A batalha do Armagedom acontecerá no vale de Megido, ao norte de Israel. Será o momento culminante de uma coalizão mundial contra Jerusalém (Zacarias 14:2), liderada pelo Anticristo. O objetivo será a destruição total de Israel. No entanto, será nesse exato momento que Cristo retornará com poder e glória para salvar Seu povo.
“Então sairá o Senhor e pelejará contra essas nações… e naquele dia estarão os seus pés sobre o monte das Oliveiras” (Zacarias 14:3-4).
Um dos eventos mais extraordinários do fim dos tempos será a conversão em massa do povo judeu.
“Derramarei sobre a casa de Davi… o Espírito de graça e de súplicas; olharão para aquele a quem traspassaram…” (Zacarias 12:10)
“E assim todo o Israel será salvo” (Romanos 11:26).
Essa conversão incluirá:
- Arrependimento profundo.
- Reconhecimento de Jesus como o Messias.

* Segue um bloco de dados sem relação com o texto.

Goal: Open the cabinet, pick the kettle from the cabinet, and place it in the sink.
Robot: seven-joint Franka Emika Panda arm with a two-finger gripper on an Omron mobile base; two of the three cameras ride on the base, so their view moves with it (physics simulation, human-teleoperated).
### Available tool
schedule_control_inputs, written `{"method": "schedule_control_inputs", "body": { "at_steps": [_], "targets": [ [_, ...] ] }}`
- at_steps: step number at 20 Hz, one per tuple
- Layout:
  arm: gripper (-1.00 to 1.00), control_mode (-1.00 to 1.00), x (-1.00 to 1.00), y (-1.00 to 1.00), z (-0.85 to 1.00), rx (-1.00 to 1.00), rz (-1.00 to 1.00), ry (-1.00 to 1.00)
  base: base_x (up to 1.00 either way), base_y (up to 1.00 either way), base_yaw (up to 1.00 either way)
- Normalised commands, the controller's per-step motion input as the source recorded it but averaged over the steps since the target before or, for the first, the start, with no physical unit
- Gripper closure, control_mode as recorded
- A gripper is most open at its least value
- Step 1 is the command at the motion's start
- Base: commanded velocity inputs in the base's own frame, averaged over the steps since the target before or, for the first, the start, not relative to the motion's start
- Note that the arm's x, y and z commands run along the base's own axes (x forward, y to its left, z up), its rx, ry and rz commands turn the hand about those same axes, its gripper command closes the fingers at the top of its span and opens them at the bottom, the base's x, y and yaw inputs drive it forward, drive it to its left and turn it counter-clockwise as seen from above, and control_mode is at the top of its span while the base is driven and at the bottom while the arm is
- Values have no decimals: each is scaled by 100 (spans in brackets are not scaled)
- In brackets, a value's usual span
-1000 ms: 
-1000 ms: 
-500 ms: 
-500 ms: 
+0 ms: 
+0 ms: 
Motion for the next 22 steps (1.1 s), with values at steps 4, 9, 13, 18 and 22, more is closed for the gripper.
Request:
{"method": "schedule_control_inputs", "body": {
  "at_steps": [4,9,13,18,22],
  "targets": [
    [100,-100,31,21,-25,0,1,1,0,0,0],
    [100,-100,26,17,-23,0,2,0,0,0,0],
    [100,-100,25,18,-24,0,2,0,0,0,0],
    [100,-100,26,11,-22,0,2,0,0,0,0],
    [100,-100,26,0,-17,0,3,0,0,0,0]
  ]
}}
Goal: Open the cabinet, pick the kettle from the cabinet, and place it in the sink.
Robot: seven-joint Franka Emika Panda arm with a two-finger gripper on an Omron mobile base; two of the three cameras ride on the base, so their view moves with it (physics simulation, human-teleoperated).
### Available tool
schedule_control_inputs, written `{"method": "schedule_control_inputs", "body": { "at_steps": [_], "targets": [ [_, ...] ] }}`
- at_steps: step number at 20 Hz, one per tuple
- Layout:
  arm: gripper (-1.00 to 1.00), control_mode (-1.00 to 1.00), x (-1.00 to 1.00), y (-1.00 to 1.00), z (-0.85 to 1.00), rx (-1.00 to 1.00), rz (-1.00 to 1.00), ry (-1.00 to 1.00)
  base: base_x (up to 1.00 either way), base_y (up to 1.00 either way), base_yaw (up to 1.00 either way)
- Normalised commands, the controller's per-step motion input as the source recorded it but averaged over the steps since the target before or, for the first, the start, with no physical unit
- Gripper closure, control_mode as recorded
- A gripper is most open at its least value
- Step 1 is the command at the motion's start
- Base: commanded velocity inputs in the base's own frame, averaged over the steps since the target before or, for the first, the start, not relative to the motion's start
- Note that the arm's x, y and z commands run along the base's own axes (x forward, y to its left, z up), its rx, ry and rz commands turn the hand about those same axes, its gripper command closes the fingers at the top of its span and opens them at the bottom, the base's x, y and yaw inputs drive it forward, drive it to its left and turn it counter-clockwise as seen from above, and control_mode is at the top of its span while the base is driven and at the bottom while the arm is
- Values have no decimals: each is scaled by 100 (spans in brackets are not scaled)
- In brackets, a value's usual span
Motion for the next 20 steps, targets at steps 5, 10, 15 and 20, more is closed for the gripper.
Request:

- Fé e restauração espiritual.
Ela ocorrerá no clímax da tribulação, quando tudo parecer perdido — mas a graça de Deus triunfará sobre o juízo.
Israel experimentará três manifestações da fidelidade divina:
- Resgate físico: Deus livrará a nação de seus inimigos (Zacarias 14).
- Salvação espiritual: Um remanescente será purificado e salvo (Zc 13:8-9; Rm 11:26).
- Restauração nacional: Israel será restaurado como povo de Deus, com Cristo reinando como Rei em Jerusalém.
Ezequiel 39:28-29 – “Saberão que eu sou o Senhor, seu Deus… e não lhes esconderei mais o meu rosto.”
Durante a Grande Tribulação:
- Israel enfrentará sua maior crise existencial e espiritual;
- Será temporariamente enganado pelo Anticristo;
- Experimentará intensa perseguição e sofrimento;
- Mas, ao final, será salvo, restaurado e exaltado por Deus.
A “angústia de Jacó” se encerrará com o retorno glorioso do Filho de Davi, que virá não mais como o servo sofredor, mas como o Rei dos reis e Senhor dos senhores, para reinar sobre toda a terra.
“Eles olharão para aquele a quem traspassaram…” (Zacarias 12:10).